3.12. Example (section 8.2)
deliverySelectFedEx2-3day is an inappropriate example for
a W3C spec — please use one that does not mention a specific
company.
3.13.
Appendix A, Summary of Classes and Properties in the Time Ontology
The QName ranges should use colons, not semicolons (so
“xsd:decimal” not “xsd;decimal”).
A cut-and-paste or global-change error?
3.14.
Appendix B, Time Zone Resource in OWL
Time zones as legal entities are subject to change over time. The U.S.
changed the dates it transitions to and from daylight savings time in
2007 (Energy Policy Act of 2005). DaylightSavingsPolicy does not seem
to be able to represent this complexity.
3.15.
Appendix B "Time Zone Resource in OWL" 1st paragraph:
We have developed a time zone resource [15] in OWL for not only
the US but also the entire world, including three parts: the time
zone ontology file [16], the US time zone instance file [17],
and the world time zone instance file [18].
Including support for “the entire world” is a good thing.
The resource seems, however, to lack support
for parts of the world. The list is long, but this is what
struck us off the cuff:
solar time that was used (just ONE example) in Saudi Arabia until
1950.
-
support for different calendars, many of which are not "aligned"
with the "ISO" one. Note also that things like the start of the
year has changed over time even in the same calendar.
[This comment though is not time zone specific.]
3.16.
Appendix B, subsection "Time Zone Ontology" 4th bullet:
observesDaylightSavingsTime: true if the region goes on daylight
savings time, false otherwise.
This "boolean" is unfortunately time-dependent! Take the example of
Sweden:
Daylight savings time was introduced on a trial basis in 1916, but
following protests from the farmers it was not repeated the following
year. It was re-introduced in 1980. The start and end date has also
varied considerably with time, which does not seem to be expressable.

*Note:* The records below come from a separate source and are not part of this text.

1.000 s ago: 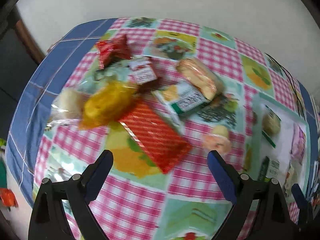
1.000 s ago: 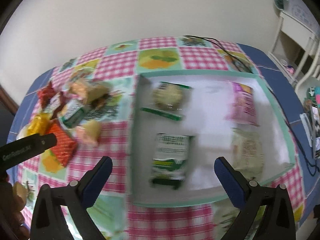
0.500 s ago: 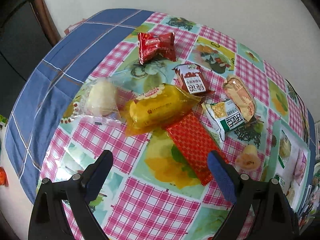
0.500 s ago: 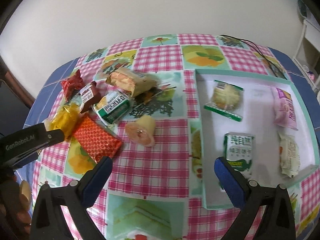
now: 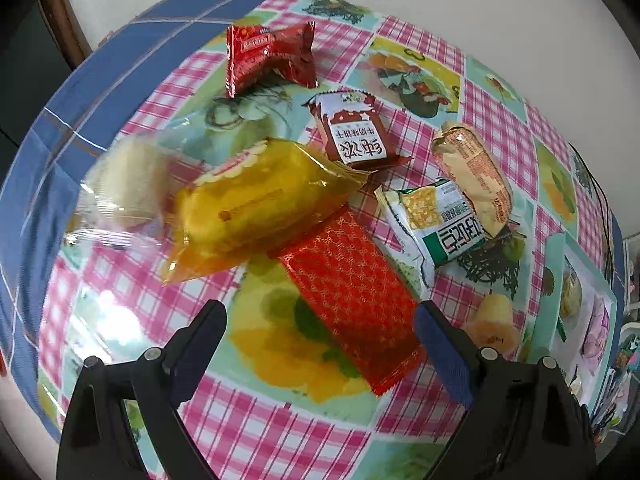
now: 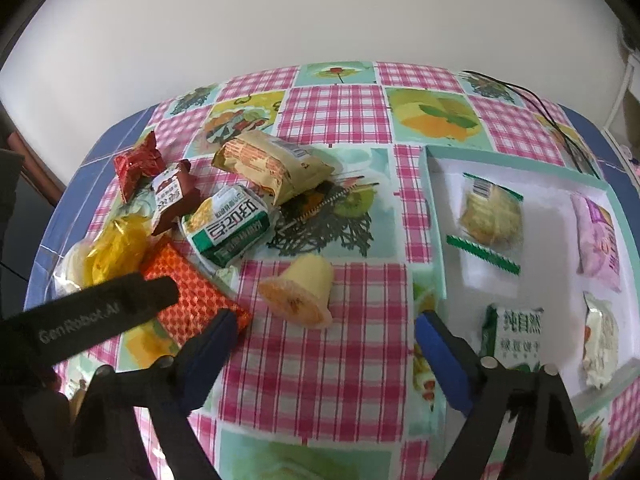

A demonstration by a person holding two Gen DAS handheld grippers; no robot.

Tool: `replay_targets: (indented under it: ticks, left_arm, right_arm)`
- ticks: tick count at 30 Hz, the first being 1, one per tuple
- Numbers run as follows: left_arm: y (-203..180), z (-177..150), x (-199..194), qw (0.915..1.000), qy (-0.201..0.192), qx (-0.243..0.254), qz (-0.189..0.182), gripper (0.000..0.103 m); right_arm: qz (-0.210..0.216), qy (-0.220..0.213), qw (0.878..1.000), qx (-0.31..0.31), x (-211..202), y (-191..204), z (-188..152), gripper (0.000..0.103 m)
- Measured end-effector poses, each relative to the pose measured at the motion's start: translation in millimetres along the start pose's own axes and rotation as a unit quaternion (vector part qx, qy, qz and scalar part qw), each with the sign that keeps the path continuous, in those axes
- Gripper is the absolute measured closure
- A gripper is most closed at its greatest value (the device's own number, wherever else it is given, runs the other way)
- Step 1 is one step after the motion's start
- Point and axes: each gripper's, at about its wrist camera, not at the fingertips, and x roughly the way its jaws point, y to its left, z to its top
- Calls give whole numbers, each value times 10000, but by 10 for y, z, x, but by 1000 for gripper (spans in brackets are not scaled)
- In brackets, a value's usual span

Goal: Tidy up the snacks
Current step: 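Close the right tool on the yellow pudding cup while the left tool grasps the red foil pack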

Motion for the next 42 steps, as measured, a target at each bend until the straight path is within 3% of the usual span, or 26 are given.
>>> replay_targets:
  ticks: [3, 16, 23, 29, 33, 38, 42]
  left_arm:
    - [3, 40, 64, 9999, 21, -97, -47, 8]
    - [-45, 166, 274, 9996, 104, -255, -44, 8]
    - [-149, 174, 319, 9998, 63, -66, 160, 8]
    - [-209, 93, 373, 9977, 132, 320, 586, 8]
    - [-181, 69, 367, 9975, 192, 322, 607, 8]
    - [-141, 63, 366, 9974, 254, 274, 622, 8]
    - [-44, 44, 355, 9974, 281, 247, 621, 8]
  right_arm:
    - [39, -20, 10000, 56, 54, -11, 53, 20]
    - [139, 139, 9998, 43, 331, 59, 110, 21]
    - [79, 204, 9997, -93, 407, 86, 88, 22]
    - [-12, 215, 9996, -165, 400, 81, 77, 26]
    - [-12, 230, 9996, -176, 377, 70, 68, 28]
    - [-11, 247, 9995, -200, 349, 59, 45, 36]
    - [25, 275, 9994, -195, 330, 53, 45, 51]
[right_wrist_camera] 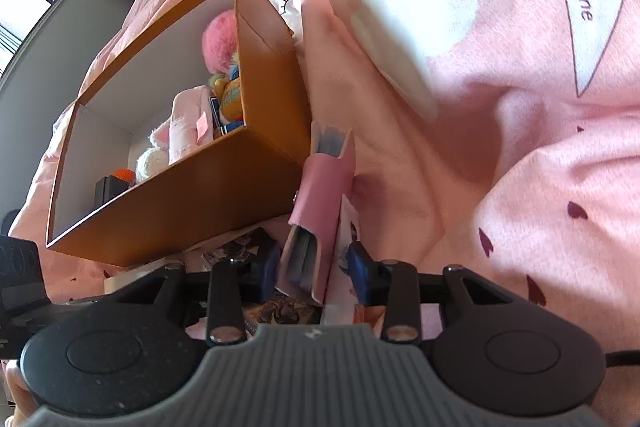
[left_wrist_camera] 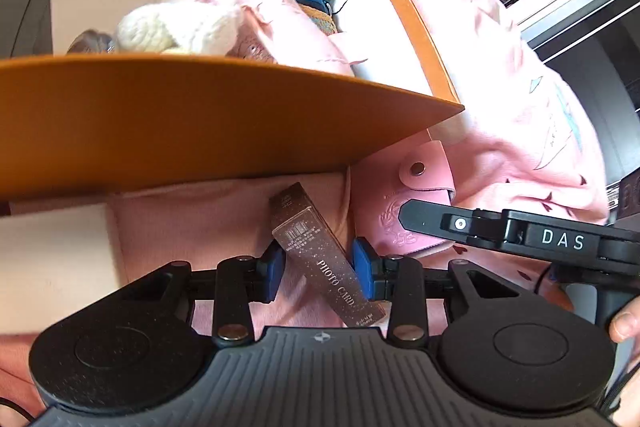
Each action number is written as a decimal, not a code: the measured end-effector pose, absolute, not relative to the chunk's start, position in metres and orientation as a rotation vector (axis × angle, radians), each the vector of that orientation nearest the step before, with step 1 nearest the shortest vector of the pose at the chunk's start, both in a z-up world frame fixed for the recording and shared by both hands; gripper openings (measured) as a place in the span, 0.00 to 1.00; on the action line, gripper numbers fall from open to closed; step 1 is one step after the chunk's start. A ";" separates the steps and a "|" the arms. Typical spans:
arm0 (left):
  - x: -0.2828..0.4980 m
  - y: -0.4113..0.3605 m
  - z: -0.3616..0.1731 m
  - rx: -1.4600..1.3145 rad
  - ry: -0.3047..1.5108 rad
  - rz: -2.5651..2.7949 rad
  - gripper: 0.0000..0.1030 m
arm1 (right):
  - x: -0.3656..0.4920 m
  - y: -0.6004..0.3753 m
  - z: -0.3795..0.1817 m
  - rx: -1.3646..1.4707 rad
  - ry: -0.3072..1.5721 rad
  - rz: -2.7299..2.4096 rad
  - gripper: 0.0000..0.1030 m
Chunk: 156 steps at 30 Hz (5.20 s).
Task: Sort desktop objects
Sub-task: 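Grasp photo card box with left tool while right tool grasps pink card holder, then lift photo card box with left tool while right tool lifts card holder, then carry photo card box over orange box while right tool carries card holder, then lower and release photo card box in box while right tool releases card holder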
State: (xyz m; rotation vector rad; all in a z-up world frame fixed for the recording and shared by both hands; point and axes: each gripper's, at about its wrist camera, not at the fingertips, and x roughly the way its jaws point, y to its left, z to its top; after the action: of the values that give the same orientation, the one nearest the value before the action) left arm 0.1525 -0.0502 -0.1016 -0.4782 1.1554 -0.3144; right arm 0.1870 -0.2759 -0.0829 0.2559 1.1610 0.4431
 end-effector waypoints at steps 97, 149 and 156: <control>0.216 0.106 0.036 -0.308 0.971 -0.058 0.25 | 0.256 -0.117 0.030 0.075 0.850 0.819 0.23; 0.213 0.167 0.020 -0.373 0.885 0.146 0.33 | 0.311 -0.007 -0.074 0.067 1.087 0.789 0.23; 0.201 0.179 0.003 -0.434 0.908 0.154 0.33 | 0.301 0.017 -0.071 0.013 1.069 0.821 0.23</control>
State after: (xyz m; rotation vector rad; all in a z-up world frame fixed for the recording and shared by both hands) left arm 0.2009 0.1785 0.0035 -0.4343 0.9083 0.1538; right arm 0.3015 0.0169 -0.0706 0.0135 1.0688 0.8212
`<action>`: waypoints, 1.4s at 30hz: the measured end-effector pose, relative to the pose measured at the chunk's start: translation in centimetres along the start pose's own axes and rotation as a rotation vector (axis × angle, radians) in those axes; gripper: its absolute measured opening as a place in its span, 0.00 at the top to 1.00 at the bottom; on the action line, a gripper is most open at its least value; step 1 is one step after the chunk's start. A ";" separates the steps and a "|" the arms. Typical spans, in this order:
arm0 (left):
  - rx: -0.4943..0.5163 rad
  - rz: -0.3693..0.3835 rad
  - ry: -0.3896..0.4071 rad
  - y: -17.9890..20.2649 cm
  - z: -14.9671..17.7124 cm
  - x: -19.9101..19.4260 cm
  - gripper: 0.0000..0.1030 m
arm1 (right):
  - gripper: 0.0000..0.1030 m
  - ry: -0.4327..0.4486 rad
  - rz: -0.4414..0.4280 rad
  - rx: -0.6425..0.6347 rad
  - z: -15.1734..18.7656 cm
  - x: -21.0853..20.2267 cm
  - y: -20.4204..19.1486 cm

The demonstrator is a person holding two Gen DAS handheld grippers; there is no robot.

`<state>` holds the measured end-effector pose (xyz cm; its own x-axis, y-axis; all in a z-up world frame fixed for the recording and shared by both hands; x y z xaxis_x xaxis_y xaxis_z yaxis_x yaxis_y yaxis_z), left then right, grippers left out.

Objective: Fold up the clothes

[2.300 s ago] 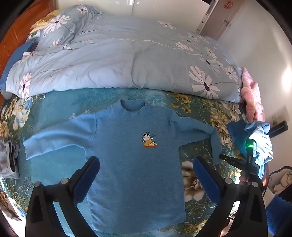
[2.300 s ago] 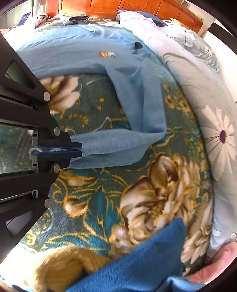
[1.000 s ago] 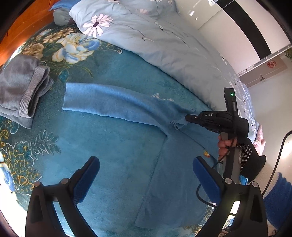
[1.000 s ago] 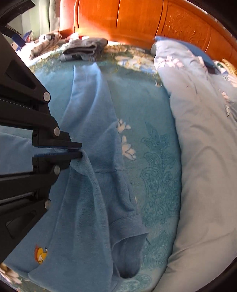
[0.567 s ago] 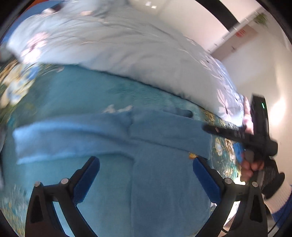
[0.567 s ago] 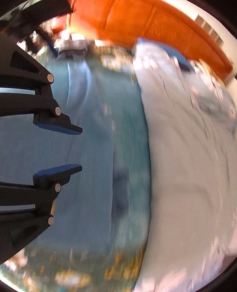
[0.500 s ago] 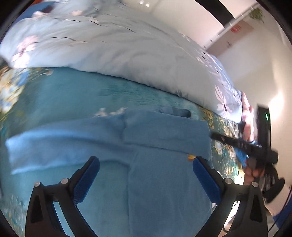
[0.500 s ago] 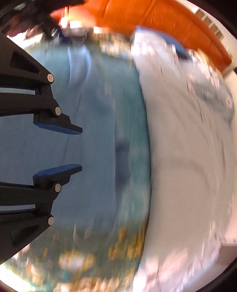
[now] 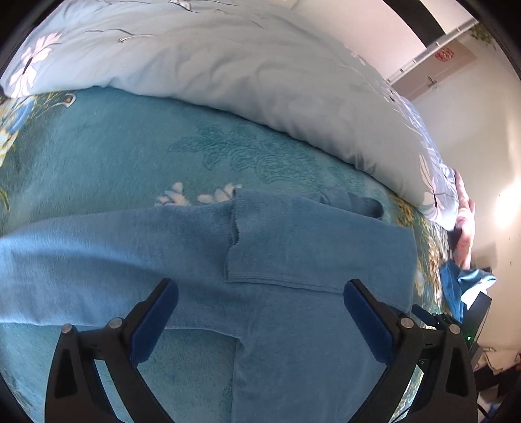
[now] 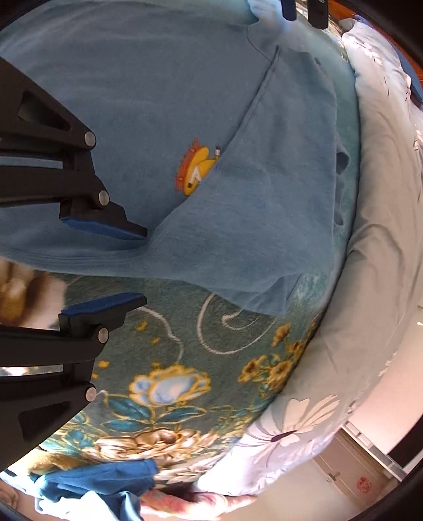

3.17. Using the time zone ontology (Appendix B)
It is not clear how one would use the time zone ontology given,
"The expected input to the ontology is a location, e.g. a city, and the
output will be its current time offset, say -6 hours, from the Greenwich
Mean Time (GMT)." in genealogical research, where one would presumably
want the timezone for an historical date (to calculate astrological
charts?) For this to work you'd need also to specify a year -- e.g.
there was a double DST in effect during WWII, and in most countries
summer time was not used at all before
WW I.
3.18. GMT Offset (Appendix B.1)
The offset “GMToffset: an XML Schema duration between -12
and +14 hours.” appears to be sufficient to hold any actual
timezone in current use, although
it's not clear whether it takes DST into account.
But the range of actual time zones has changed somewhat in
recent years, and there is little likelihood that
such changes will cease in the foreseeable future.